『生存学』Vol. 4 発売!

『生存学』Vol. 4(生活書院)が刊行されました。書店やAmazon.co.jpで購入可能です。生活書院のサイトはココ
私は「生存のデザイン」という特集に「ユニヴァーサル・デザインはなぜそう呼ばれるか──再起動されたモダン・デザイン」という論文を寄稿している他、ファシリテーターを務めた座談会「〈老化〉するゲーム文化──ビデオゲームの三つのエイジングをめぐって」(上村雅之+河村吉章+サイトウ・アキヒロ+尾鼻崇+吉田寛)も収録されています。
2010年に私としては結構な労力・時間を割いた(とくに年末をつぶした)仕事なので、無事出版されて感慨もひとしお。ほっと一息。本当はもう少し早く日の目を見る予定でしたが、刊行スケジュールの関係(同誌のVol. 3が出たばかりなので)で、この時期にずれ込んだ格好です。
論文では、「ユニヴァーサル・デザイン」という「無敵」で「政治的に正しい」概念を、いかにして「裸の王様」にせずに、モダン・デザインにおけるユニヴァーサリズムの伝統(フォーディズムバウハウス、ミース・フェン・デル・ローエなど)ときちんと「対決」させるのか、その上でモダン・デザインの反復になるのをいかに避けるのか、ということを考えました。いわゆる「デザイン」の領域で論文を発表するのは私としては初めてでしたので、たいそう難産しました。ユニヴァーサル・デザインに関する文献は粗方渉猟していたのですが、そこでの論点を近現代デザイン史に接合するのに苦労しました。その「苦労」自体が論文のテーマになってるわけですが。ご意見・ご批判をいただければと思います。
また対談では、題名に「老化」とありますが、「老化=エイジング」には「慣らし、熟練、定着、安定」というポジティヴな意味もあるんだよ、その観点からビデオゲーム(テレビゲーム)を取り巻く最近の状況を見直してみようよ、というのがポイントです。元ナムコの社員で、現在横浜で「かいかや」というバンダイナムコグループ傘下のデイサービスセンターを経営する河村さんに、上村さんと私で昨年六月にお話を伺いに行ったところから着想・企画が生まれました。ちなみにここでの「三つの老化=エイジング」とは、技術の老化、企業(組織)の老化、人(作る側も、買う・遊ぶ側も)の老化です。高齢化社会を迎えたゲーム企業のこの先のマーケティング、日米のゲーム企業の体質の対比や良し悪し、介護・医療施設でのゲームの導入事例、ナムコの福祉事業部の歴史など、話題はきわめて多岐にわたっています。後はまあ、ぜひ買って読んで下さい(笑)。

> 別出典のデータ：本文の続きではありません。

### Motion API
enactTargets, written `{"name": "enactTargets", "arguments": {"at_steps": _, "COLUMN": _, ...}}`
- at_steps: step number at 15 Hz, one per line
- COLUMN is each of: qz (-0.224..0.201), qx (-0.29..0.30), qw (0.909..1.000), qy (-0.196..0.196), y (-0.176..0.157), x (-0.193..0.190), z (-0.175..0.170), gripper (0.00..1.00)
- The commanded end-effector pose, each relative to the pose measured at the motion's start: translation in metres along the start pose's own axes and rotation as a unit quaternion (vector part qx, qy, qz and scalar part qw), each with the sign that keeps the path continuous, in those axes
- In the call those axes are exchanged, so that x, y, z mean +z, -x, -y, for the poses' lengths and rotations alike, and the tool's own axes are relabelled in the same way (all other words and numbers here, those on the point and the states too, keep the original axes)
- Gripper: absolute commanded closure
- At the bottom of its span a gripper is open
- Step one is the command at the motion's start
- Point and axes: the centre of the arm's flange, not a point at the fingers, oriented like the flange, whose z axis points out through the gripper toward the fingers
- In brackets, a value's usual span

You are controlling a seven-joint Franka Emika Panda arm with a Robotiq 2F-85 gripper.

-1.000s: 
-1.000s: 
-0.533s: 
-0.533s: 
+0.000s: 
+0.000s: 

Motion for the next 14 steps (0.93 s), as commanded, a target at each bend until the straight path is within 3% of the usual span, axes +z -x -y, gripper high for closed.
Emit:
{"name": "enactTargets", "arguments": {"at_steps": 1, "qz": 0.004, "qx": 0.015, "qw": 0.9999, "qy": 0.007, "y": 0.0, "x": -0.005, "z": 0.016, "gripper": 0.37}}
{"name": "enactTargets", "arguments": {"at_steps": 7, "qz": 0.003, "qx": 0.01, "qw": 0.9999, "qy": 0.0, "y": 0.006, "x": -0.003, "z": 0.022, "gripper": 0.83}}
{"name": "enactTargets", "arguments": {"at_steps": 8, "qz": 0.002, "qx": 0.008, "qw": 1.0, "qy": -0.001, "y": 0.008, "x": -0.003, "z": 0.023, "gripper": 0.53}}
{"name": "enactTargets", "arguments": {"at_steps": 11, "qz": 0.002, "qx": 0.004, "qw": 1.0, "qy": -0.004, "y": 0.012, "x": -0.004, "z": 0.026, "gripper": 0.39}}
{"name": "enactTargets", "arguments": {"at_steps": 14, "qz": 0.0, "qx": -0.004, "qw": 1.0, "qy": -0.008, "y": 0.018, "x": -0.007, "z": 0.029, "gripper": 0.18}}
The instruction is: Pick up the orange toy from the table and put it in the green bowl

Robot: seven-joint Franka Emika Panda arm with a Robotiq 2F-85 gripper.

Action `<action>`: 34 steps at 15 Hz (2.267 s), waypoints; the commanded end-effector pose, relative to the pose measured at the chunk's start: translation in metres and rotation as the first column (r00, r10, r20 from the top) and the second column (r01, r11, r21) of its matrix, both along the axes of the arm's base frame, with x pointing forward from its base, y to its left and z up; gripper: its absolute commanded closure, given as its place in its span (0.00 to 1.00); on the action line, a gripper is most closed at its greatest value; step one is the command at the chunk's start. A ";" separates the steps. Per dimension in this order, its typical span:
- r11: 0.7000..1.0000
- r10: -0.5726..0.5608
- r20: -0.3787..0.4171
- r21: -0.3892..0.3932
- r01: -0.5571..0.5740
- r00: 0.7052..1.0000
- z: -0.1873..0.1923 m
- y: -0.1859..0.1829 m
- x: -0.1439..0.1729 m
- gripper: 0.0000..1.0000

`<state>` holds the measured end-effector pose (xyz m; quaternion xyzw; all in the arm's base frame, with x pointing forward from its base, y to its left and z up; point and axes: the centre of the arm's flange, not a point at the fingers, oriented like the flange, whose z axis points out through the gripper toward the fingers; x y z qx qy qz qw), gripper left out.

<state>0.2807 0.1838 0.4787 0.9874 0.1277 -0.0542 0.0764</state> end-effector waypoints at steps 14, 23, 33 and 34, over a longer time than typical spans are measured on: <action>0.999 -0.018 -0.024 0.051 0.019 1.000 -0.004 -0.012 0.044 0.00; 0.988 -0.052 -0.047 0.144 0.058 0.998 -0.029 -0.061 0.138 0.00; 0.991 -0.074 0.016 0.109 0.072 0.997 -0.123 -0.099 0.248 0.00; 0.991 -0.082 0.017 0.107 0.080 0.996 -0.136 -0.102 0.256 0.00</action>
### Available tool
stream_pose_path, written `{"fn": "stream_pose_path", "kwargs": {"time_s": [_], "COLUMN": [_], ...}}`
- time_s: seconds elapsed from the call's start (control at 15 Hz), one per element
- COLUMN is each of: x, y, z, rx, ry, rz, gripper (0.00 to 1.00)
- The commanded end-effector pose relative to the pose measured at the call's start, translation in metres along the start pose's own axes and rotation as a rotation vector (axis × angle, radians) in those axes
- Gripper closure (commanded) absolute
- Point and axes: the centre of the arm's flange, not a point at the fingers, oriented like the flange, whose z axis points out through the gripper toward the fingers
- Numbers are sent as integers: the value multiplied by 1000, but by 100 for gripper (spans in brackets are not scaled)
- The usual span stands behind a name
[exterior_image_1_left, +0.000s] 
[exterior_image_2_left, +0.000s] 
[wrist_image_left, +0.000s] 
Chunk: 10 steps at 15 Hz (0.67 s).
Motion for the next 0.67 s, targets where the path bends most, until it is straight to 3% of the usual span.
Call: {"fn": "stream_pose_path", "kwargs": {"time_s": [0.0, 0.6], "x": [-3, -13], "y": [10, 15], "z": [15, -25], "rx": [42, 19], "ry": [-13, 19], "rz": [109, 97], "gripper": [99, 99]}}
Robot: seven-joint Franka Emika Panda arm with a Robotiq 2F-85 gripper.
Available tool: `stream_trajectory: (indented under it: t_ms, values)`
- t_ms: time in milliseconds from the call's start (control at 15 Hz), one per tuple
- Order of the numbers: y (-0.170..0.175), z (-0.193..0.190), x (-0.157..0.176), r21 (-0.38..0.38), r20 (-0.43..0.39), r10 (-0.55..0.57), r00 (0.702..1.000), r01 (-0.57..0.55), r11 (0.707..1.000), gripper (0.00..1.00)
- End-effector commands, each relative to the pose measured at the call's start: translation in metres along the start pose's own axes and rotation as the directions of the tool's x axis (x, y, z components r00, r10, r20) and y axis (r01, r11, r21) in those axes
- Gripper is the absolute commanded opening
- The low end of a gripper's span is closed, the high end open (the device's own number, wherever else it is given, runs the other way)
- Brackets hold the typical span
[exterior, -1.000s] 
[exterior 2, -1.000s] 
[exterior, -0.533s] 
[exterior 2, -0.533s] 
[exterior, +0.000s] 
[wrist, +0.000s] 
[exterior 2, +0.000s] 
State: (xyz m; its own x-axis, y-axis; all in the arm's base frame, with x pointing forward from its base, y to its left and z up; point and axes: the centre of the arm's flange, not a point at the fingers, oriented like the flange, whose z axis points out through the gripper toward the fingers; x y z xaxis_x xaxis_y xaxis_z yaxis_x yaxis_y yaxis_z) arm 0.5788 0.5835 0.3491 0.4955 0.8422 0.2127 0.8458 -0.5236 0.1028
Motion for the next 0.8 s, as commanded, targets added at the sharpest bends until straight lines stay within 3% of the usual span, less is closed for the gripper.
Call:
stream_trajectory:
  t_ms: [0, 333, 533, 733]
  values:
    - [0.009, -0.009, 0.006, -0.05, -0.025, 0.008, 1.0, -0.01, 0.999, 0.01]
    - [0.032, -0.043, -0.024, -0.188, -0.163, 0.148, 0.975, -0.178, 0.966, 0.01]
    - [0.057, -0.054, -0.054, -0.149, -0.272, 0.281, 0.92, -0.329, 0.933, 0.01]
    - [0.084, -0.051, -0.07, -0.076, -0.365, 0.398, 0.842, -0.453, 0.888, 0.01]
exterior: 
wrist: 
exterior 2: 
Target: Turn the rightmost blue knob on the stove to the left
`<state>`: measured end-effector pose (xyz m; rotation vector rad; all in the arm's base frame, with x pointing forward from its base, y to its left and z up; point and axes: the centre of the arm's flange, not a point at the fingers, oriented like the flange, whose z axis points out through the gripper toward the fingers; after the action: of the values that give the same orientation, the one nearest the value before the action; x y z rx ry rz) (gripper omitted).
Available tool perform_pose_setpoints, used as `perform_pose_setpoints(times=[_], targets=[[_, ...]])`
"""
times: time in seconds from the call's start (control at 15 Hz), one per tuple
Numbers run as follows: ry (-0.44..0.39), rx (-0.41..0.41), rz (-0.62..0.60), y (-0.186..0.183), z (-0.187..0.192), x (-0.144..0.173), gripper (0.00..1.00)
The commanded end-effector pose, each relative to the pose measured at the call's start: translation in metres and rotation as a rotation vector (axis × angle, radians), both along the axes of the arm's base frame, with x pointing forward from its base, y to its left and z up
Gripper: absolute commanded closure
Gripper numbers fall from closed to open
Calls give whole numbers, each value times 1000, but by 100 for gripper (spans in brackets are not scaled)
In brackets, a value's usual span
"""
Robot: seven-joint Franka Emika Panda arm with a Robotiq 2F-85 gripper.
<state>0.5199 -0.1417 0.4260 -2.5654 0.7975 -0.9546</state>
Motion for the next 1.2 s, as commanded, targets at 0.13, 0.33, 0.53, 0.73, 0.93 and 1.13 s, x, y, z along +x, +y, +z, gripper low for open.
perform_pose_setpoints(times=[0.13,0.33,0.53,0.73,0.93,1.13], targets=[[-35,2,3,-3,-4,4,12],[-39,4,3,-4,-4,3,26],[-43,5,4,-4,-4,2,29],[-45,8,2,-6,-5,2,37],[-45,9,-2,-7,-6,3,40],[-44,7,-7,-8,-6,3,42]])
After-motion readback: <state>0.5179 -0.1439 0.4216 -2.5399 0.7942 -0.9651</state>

なお本号の特集「生存のデザイン」は、私が一人で(対談+論文)やってるだけです(笑)。感性学者として、福祉や医療や障害といった問題群にいかに「介入」できるか、という実験だと思ってやらせていただきました(私は編集サイドではないので頼まれ仕事です)。でもアート・セラピーやアウトサイダー・アート、障害とアートなど、他にも(私には無理でも)私の周辺で同様に「介入」可能なテーマがあると思いますので、われこそはと思う人は、ぜひ「仲間」になって下さい。アート・セラピーとか基本的にうさんくさいと思ってる人は(私もその一人ですが)その「うさんくささ」をきちんと(歴史的/思想的に)記述するだけで、いい研究論文になると思いますので(笑)。私個人としても、そして『生存学』編集サイドでも、引き続き「仲間」を募集中です。